Pertanto, nel processo nei confronti dell’ente la commissione del delitto presupposto dovrà essere verificata dal Giudice di merito alla stregua della integrale contestazione dell’illecito dipendente da reato formulata nei confronti dell’ente e, dunque, indipendentemente dalle scelte processuali degli imputati che possano aver precluso la celebrazione del simultaneus processus.
L’automatismo stabilito tra l’assoluzione della persona fisica imputata del reato presupposto e l’esclusione della responsabilità dell’ente per la sua commissione si rivela quindi – secondo la Suprema Corte – illegittima, oltre che manifestamente illogica, nel caso in esame.

Il Collegio ritiene, inoltre, che nessun rilievo, ai fini di escludere la applicazione della responsabilità da reato dell’ente, possa rivestire la circostanza evocata dalla difesa della società e, segnatamente, che la stessa fosse una società unipersonale.

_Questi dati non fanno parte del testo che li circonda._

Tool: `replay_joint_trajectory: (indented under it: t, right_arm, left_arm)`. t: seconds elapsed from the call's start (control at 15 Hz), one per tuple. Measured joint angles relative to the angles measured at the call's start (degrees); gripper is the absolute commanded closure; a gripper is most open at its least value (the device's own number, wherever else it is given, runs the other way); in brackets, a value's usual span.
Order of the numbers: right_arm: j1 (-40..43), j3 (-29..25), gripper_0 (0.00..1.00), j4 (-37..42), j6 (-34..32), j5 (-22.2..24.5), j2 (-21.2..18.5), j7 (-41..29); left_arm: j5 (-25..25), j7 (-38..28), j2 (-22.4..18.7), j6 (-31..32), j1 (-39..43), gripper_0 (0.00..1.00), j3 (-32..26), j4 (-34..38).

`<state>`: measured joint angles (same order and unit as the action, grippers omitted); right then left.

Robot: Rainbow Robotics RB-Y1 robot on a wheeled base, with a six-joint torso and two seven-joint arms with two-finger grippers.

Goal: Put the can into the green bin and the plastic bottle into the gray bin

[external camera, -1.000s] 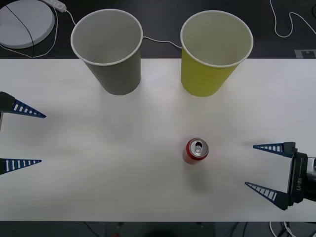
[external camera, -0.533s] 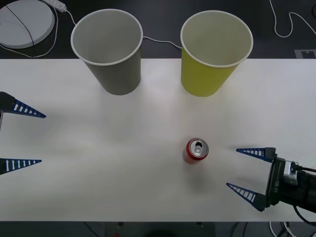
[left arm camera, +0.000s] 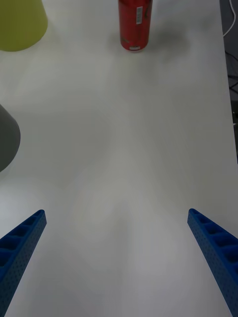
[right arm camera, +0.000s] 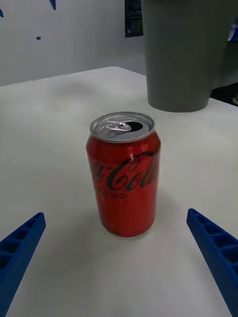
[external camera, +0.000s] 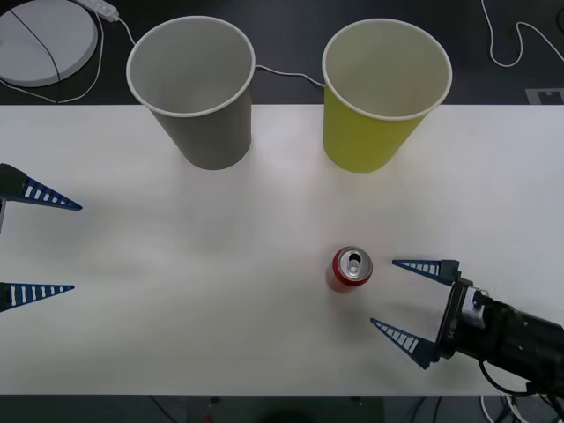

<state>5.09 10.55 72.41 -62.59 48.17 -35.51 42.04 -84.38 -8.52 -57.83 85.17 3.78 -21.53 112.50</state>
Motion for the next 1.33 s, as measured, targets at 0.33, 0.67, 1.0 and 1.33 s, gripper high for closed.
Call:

La disciplina del D.lgs. 231/01 è, infatti, riferita agli enti, espressione che evoca l’intero spettro dei soggetti di diritto non riconducibili alla persona fisica, indipendentemente dal conseguimento o meno della personalità giuridica e dallo scopo lucrativo o meno perseguito dagli stessi, come evidenzia in modo inequivoco il riferimento agli “enti forniti di personalità giuridica e… associazioni anche prive di personalità giuridica” operato dall’art. 1, co. 2, di tale testo normativo.